== Supplied information ==

== == ==

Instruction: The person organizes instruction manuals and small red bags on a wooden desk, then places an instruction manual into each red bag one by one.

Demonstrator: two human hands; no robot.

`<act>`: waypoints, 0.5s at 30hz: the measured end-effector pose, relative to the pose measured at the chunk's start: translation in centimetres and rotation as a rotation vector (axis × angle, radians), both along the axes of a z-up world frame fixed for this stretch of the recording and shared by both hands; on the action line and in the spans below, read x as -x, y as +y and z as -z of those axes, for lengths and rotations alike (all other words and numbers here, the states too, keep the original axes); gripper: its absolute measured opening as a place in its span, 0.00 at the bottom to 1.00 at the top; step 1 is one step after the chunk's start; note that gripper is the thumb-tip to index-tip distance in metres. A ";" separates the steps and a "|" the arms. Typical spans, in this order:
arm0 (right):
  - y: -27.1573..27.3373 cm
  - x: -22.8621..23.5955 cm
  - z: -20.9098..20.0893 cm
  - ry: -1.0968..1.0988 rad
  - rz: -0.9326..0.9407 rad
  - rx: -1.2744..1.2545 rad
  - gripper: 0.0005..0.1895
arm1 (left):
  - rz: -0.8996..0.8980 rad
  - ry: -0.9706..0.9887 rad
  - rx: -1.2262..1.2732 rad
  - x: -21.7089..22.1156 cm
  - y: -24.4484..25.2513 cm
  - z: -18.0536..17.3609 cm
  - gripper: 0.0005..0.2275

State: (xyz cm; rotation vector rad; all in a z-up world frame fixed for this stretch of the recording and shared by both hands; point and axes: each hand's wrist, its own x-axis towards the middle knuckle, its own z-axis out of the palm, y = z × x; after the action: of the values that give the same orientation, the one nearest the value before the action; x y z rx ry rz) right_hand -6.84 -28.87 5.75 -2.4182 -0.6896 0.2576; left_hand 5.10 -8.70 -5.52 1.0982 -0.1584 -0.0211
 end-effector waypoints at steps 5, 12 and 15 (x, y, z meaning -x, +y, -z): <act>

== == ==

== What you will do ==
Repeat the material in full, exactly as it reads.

== Problem solution ==
Instruction: The person organizes instruction manuals and small red bags on a wooden desk, then places an instruction manual into each red bag one by one.

Demonstrator: two human hands; no robot.

`<act>`: waypoints, 0.5s at 30hz: the measured end-effector pose, relative to the pose measured at the chunk's start: translation in centimetres and rotation as a rotation vector (axis × angle, radians), both along the axes of a z-up world frame fixed for this stretch of the recording and shared by both hands; on the action line and in the spans below, read x as -x, y as +y and z as -z of those axes, for lengths and rotations alike (all other words and numbers here, the states too, keep the original axes); gripper: its absolute measured opening as a place in its span, 0.00 at the bottom to 1.00 at the top; step 1 is one step after the chunk's start; note that gripper is the thumb-tip to index-tip distance in metres. A ";" separates the steps and a "|" the arms. Typical spans, in this order:
arm0 (right):
  - y: -27.1573..27.3373 cm
  - x: -22.8621..23.5955 cm
  - z: -20.9098..20.0893 cm
  - ry: -1.0968..1.0988 rad
  - rz: -0.9326..0.9407 rad
  - rx: -1.2744..1.2545 rad
  - gripper: 0.0005..0.1895
arm1 (left):
  - rz: -0.8996..0.8980 rad
  - ry: -0.9706..0.9887 rad
  - rx: -1.2262..1.2732 rad
  - x: -21.7089..22.1156 cm
  - y: -24.4484..25.2513 cm
  - z: -18.0536..17.3609 cm
  - gripper: 0.0005..0.2275

State: (xyz cm; rotation vector rad; all in a z-up world frame fixed for this stretch of the recording and shared by both hands; point and axes: each hand's wrist, its own x-axis towards the middle knuckle, its own z-axis out of the palm, y = z × x; after the action: of the values that give the same orientation, the one nearest the value before the action; x y z rx ry rz) right_hand -6.84 -28.87 5.75 -2.4182 -0.6896 0.2576; left_hand 5.10 -8.70 -5.52 1.0982 -0.1584 -0.0211
 end-effector waypoints at steps 5, 12 and 15 (x, y, z meaning -x, +y, -z): <act>

This exercise requires no further work.